**AIM OF THE EXERCISE**
What you return should match the data below exactly, with every entry reproduced.

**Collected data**
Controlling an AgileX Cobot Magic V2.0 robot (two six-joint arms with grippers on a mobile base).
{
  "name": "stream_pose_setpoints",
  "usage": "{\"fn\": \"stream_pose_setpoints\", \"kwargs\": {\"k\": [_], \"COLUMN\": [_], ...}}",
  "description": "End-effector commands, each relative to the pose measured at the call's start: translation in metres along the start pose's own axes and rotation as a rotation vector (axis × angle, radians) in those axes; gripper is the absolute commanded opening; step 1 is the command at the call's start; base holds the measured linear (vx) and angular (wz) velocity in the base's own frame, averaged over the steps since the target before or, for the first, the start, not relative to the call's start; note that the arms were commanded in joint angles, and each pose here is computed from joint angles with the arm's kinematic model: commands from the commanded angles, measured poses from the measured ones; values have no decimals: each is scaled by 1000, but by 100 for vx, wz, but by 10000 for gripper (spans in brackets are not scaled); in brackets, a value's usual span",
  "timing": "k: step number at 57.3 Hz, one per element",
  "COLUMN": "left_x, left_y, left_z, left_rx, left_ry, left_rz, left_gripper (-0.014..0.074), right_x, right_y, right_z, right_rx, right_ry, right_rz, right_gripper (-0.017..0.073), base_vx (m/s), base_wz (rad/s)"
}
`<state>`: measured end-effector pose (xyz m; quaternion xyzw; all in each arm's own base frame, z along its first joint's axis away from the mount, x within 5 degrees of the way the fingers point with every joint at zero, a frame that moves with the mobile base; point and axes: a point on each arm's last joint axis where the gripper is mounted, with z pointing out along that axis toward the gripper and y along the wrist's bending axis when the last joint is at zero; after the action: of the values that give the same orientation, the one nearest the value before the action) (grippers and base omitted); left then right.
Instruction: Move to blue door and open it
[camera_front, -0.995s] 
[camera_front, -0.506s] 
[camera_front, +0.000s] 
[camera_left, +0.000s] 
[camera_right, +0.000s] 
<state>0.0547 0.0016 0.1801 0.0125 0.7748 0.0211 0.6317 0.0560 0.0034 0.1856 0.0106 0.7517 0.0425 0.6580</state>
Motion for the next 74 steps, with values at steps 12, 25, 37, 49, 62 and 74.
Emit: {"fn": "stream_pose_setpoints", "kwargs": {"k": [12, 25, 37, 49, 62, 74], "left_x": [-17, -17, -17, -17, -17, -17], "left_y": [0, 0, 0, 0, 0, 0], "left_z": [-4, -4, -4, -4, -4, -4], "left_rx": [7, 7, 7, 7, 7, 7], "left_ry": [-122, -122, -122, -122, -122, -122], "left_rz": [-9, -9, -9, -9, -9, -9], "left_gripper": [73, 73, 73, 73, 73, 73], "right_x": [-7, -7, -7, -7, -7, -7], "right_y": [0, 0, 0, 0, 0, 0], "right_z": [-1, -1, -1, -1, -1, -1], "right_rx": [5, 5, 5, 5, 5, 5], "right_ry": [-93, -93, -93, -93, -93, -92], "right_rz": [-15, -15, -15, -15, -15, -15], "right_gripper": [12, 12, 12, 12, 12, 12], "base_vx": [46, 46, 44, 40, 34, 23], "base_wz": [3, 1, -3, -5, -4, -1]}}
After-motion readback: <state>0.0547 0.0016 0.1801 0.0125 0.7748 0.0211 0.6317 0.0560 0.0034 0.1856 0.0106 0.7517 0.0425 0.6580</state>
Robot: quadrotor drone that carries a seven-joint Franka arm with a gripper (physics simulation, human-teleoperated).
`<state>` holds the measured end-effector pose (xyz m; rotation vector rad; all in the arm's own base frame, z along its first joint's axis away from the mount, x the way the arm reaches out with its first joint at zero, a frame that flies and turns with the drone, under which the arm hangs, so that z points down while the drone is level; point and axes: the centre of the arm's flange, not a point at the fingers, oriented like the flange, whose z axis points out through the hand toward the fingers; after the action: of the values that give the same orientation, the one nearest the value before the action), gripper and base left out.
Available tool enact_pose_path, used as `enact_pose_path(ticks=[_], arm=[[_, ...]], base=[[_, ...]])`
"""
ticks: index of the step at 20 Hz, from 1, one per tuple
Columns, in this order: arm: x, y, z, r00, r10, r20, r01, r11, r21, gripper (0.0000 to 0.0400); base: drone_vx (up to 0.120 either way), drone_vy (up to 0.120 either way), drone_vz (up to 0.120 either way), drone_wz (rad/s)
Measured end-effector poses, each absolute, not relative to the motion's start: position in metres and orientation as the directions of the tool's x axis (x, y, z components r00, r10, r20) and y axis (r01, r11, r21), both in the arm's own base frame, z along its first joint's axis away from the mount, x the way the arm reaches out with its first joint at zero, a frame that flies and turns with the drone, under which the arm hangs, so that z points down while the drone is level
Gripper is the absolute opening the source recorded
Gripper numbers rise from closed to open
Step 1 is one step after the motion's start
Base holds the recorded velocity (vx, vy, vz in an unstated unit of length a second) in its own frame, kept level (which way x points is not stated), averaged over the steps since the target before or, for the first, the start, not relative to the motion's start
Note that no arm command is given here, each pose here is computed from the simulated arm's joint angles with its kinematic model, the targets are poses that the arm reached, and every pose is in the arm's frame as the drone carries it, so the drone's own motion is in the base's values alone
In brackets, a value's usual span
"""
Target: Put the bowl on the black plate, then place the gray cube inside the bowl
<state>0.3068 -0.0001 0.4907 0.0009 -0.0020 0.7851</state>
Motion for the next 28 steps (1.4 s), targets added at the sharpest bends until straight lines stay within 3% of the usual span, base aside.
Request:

**ANSWER TO THIS PROBLEM**
Controlling an AgileX Cobot Magic V2.0 robot (two six-joint arms with grippers on a mobile base).
{
  "name": "stream_pose_setpoints",
  "usage": "{\"fn\": \"stream_pose_setpoints\", \"kwargs\": {\"k\": [_], \"COLUMN\": [_], ...}}",
  "description": "End-effector commands, each relative to the pose measured at the call's start: translation in metres along the start pose's own axes and rotation as a rotation vector (axis × angle, radians) in those axes; gripper is the absolute commanded opening; step 1 is the command at the call's start; base holds the measured linear (vx) and angular (wz) velocity in the base's own frame, averaged over the steps since the target before or, for the first, the start, not relative to the call's start; note that the arms were commanded in joint angles, and each pose here is computed from joint angles with the arm's kinematic model: commands from the commanded angles, measured poses from the measured ones; values have no decimals: each is scaled by 1000, but by 100 for vx, wz, but by 10000 for gripper (spans in brackets are not scaled); in brackets, a value's usual span",
  "timing": "k: step number at 57.3 Hz, one per element",
  "COLUMN": "left_x, left_y, left_z, left_rx, left_ry, left_rz, left_gripper (-0.014..0.074), right_x, right_y, right_z, right_rx, right_ry, right_rz, right_gripper (-0.017..0.073), base_vx (m/s), base_wz (rad/s)"
}
`<state>`: measured end-effector pose (xyz m; quaternion xyzw; all in each arm's own base frame, z along its first joint's axis away from the mount, x within 5 degrees of the way the fingers point with every joint at zero, a frame that moves with the mobile base; point and axes: a point on each arm's last joint axis where the gripper is mounted, with z pointing out along that axis toward the gripper and y along the wrist's bending axis when the last joint is at zero; after the action: of the values that give the same orientation, the one nearest the value before the action) (grippers and base omitted); left then right.
Instruction: Move to blue door and open it
[camera_front, -0.995s] 
[camera_front, -0.506s] 
[camera_front, +0.000s] 
[camera_left, +0.000s] 
[camera_right, +0.000s] 
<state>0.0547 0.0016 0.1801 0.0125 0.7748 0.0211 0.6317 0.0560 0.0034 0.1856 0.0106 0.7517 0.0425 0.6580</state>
Motion for the next 74 steps, with values at steps 12, 25, 37, 49, 62 and 74.
Emit: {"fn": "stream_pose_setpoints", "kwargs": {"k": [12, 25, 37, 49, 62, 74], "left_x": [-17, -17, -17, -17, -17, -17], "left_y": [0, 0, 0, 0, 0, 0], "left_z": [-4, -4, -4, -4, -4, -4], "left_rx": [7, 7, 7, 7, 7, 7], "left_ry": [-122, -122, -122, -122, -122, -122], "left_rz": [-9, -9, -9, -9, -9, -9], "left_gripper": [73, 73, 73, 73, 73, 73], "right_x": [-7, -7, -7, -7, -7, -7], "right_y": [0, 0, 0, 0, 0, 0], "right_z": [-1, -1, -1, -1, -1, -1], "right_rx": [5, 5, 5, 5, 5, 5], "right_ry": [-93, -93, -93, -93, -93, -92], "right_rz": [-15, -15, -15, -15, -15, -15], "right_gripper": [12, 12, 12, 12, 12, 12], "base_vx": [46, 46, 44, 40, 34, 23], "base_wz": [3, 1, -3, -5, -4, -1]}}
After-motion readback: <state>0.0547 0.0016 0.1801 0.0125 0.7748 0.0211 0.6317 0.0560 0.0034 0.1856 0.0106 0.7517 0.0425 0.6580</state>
Robot: quadrotor drone that carries a seven-joint Franka arm with a gripper (physics simulation, human-teleoperated).
`<state>` holds the measured end-effector pose (xyz m; rotation vector rad; all in the arm's own base frame, z along its first joint's axis away from the mount, x the way the arm reaches out with its first joint at zero, a frame that flies and turns with the drone, under which the arm hangs, so that z points down while the drone is level; point and axes: the centre of the arm's flange, not a point at the fingers, oriented like the flange, whose z axis points out through the hand toward the fingers; after the action: of the values that give the same orientation, the one nearest the value before the action), gripper and base left out.
Available tool enact_pose_path, used as `enact_pose_path(ticks=[_], arm=[[_, ...]], base=[[_, ...]])`
"""
ticks: index of the step at 20 Hz, from 1, one per tuple
Columns, in this order: arm: x, y, z, r00, r10, r20, r01, r11, r21, gripper (0.0000 to 0.0400); base: drone_vx (up to 0.120 either way), drone_vy (up to 0.120 either way), drone_vz (up to 0.120 either way), drone_wz (rad/s)
Measured end-effector poses, each absolute, not relative to the motion's start: position in metres and orientation as the directions of the tool's x axis (x, y, z components r00, r10, r20) and y axis (r01, r11, r21), both in the arm's own base frame, z along its first joint's axis away from the mount, x the way the arm reaches out with its first joint at zero, a frame that flies and turns with the drone, under which the arm hangs, so that z points down while the drone is level
Gripper is the absolute opening the source recorded
Gripper numbers rise from closed to open
Step 1 is one step after the motion's start
Base holds the recorded velocity (vx, vy, vz in an unstated unit of length a second) in its own frame, kept level (which way x points is not stated), averaged over the steps since the target before or, for the first, the start, not relative to the motion's start
Note that no arm command is given here, each pose here is computed from the simulated arm's joint angles with its kinematic model, the targets are poses that the arm reached, and every pose is in the arm's frame as the drone carries it, so the drone's own motion is in the base's values alone
In brackets, a value's usual span
"""
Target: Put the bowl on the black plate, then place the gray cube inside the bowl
<state>0.3068 -0.0001 0.4907 0.0009 -0.0020 0.7851</state>
Motion for the next 28 steps (1.4 s), targets added at the sharpest bends until straight lines stay within 3% of the usual span, base aside.
Request:

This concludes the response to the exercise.